- Born: 23 September 1903
- Died: 25 August 1992 (aged 88)
- Occupation: Art historian
- Spouse: Gerhard Fischer

= Dorothea Stoud Fischer =

Norwegian art historian (1903–1992)

Dorothea Stoud Fischer (née Dorothea Stoud Platou; 1903 – 1992) was a Norwegian art historian and researcher.

== Education and career ==
Dorothea Stoud Platou was the daughter of County Governor Theodor Christian Stoud Platou (1858–1942) and Helene Boe (1874–1957).

In 1926, she was hired as a volunteer at the Norwegian Museum of Cultural History; the museum had established two such positions in 1923, paid roles intended for students. In 1928, she was appointed to a newly created position for a Master's degree in Art within the museum's urban collection, where she worked until 1931.

In 1926, she prepared an exhibition catalogue for the museum focusing on textiles created using damask and Diaper (cloth) techniques. The museum's curator, Henrik Grevenor, wrote the catalogue's foreword. Twenty years later, the catalogue titled Gammelt dekketøi av damask og dreil 1550–1850 (Old Table Linens in Damask and Diaper Weave 1550–1850) was highlighted, notably by museum professional Thor B. Kielland, as being particularly important for the effort to preserve knowledge regarding textile cultural heritage.

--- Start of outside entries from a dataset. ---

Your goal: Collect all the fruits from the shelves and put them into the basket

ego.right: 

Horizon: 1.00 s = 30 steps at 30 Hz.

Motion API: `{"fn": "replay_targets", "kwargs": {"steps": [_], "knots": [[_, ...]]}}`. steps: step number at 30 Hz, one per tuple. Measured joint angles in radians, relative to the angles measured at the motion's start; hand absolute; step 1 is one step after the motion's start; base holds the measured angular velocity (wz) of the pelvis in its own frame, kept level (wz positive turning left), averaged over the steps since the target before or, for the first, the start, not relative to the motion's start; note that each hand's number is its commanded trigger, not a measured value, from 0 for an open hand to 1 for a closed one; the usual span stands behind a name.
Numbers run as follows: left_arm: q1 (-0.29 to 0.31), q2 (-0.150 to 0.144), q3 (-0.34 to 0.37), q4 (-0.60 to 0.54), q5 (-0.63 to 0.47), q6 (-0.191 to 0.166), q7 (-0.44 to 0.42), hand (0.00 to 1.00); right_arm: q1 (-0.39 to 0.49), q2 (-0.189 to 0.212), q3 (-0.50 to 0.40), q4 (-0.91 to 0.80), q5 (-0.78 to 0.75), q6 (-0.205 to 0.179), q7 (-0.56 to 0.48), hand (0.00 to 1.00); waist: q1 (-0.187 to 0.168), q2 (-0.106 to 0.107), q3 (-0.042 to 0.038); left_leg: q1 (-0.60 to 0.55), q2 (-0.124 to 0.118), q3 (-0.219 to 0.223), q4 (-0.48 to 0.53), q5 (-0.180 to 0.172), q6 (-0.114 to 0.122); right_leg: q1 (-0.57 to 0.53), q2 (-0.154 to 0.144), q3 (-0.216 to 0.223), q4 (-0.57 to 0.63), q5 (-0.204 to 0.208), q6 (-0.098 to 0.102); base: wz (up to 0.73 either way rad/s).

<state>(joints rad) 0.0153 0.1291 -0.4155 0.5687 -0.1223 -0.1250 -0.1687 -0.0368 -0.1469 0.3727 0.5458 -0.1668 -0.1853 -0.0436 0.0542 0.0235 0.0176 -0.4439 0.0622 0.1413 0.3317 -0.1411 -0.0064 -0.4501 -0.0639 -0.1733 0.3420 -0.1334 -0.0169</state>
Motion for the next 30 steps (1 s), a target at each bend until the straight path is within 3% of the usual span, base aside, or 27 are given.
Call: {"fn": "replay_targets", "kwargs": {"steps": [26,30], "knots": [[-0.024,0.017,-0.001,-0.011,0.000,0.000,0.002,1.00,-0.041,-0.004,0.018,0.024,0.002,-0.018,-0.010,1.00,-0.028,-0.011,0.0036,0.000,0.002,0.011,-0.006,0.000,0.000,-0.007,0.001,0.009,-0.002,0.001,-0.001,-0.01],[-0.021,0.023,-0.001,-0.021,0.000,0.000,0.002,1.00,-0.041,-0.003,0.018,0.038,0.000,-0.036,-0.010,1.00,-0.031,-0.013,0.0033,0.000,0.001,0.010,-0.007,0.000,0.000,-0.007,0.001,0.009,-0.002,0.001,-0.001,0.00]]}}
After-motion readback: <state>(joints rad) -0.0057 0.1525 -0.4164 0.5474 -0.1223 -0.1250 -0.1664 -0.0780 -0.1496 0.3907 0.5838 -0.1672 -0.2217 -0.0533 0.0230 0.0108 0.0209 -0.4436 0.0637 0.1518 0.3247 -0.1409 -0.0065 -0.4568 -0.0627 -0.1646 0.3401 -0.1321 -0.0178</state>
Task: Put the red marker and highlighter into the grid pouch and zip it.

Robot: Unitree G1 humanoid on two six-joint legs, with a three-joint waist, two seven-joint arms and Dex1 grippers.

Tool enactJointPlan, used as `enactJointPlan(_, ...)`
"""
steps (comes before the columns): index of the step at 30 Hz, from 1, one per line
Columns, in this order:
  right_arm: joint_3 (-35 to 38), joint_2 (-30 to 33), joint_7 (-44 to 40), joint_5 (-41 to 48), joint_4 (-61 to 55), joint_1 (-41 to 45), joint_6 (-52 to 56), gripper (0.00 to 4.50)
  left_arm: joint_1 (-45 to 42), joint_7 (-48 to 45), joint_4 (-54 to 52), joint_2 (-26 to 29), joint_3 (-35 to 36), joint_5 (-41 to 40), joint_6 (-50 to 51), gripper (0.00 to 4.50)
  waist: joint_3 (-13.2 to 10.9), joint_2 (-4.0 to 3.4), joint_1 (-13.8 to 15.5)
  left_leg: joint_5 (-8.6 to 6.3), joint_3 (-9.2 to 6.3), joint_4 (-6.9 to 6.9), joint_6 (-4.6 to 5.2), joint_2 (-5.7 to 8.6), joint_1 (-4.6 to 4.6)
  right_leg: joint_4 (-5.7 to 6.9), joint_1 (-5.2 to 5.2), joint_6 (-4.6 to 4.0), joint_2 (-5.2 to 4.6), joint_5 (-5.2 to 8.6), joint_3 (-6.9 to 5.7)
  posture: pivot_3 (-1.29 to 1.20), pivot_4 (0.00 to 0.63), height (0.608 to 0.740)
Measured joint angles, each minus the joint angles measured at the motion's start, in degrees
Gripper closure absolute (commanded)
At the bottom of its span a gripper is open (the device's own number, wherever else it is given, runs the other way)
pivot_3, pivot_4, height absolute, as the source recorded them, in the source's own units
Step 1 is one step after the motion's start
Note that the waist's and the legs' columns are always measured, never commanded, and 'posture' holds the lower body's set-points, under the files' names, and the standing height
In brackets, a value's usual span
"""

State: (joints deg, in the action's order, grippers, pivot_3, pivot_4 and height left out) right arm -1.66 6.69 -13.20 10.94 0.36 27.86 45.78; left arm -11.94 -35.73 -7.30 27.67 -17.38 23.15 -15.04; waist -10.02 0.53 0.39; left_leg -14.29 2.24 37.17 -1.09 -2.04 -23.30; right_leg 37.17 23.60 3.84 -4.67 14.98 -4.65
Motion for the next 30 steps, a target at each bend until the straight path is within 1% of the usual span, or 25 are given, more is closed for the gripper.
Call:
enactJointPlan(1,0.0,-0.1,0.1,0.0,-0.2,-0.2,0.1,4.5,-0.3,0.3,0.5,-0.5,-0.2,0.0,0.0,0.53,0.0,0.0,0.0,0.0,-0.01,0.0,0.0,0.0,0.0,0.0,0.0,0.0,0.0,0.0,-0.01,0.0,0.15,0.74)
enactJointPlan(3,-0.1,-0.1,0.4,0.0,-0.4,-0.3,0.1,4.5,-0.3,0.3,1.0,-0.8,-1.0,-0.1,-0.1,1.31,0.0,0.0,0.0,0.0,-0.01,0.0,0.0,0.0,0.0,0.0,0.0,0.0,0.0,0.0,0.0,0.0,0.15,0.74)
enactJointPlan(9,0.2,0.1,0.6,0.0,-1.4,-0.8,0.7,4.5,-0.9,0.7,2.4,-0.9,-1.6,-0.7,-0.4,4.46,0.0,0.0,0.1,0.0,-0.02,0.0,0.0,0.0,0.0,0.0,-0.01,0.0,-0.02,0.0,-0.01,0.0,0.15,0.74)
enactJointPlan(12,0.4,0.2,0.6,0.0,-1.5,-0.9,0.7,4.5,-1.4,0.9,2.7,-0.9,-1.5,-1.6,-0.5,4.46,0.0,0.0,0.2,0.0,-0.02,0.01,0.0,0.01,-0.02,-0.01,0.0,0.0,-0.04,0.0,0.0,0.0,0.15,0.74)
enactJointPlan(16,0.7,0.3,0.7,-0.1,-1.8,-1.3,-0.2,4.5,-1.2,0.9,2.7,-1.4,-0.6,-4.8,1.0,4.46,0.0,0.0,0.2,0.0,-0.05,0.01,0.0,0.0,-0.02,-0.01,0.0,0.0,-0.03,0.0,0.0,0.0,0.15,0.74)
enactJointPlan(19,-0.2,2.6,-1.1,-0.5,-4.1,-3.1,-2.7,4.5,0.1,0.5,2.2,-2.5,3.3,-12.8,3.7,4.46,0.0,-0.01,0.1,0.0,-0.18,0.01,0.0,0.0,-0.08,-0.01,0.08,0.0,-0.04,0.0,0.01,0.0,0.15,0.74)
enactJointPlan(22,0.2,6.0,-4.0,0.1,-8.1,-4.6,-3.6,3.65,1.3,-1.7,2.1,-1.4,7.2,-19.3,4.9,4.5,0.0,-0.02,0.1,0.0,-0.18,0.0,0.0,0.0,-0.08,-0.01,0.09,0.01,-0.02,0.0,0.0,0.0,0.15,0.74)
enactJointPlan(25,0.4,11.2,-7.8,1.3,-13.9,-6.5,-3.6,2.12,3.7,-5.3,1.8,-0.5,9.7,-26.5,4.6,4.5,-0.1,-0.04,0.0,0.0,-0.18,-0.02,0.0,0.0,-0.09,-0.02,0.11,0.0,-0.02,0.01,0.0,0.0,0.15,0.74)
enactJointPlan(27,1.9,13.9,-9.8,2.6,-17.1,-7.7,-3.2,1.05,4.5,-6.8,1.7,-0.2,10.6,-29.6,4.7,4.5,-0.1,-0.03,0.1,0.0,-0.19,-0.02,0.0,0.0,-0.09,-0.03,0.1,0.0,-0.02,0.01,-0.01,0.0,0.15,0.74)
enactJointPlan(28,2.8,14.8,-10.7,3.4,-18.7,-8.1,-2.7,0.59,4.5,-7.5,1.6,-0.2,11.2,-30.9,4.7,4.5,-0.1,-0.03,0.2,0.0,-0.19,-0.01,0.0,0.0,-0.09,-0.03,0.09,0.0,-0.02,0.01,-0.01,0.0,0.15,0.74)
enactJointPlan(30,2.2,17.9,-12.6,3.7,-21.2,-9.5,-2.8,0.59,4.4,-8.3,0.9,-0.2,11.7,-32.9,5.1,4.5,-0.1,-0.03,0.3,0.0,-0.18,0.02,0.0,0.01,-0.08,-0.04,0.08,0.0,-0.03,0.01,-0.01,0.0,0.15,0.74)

She married the architect Gerhard Fischer; both during and after her time at the museum, she collaborated closely with her husband on the documentation of cultural heritage sites and the preparation of restoration and maintenance plans. Architectural historian Arne Gunnarsjaa describes how the couple together laid the foundation for modern Norwegian building archaeology. Their work at Nidaros Cathedral was groundbreaking. For a number of years, they also spearheaded the work of investigating and restoring Utstein Abbey. Regarding their work at Utstein, the author and journalist Alfred Hauge wrote:

"But two names must stand there, these two above all others: Dorothea and Gerhard Fischer. They have worked out there since 1937, for a long period almost every single year. If Utstein Abbey becomes what it is destined to be, it is thanks to their knowledge and insight, their love, indeed, their passion for the place."

== Bibliography ==
- 1926: Gammelt dekketøi av damask og dreil 1550–1850, Norsk Folkemuseum
- 1928: Anders L. Smith. En norsk billedskjærer fra 1600-årene, Dreyer
- 1956: Domkirken i Trondheim – Kirkebygget i middelalderen – medforfatter: Gerhard Fischer
== Prizes and awards ==
In 1965, the Dorothea and her husband Gerhard Fischer was awarded the Fridtjof Nansen Prize for Outstanding Research for their archaeological and antiquarian work, particularly the Domkirken i Trondheim – Kirkebygget i middelalderen (Trondheim Cathedral – The church building in the Middle Ages).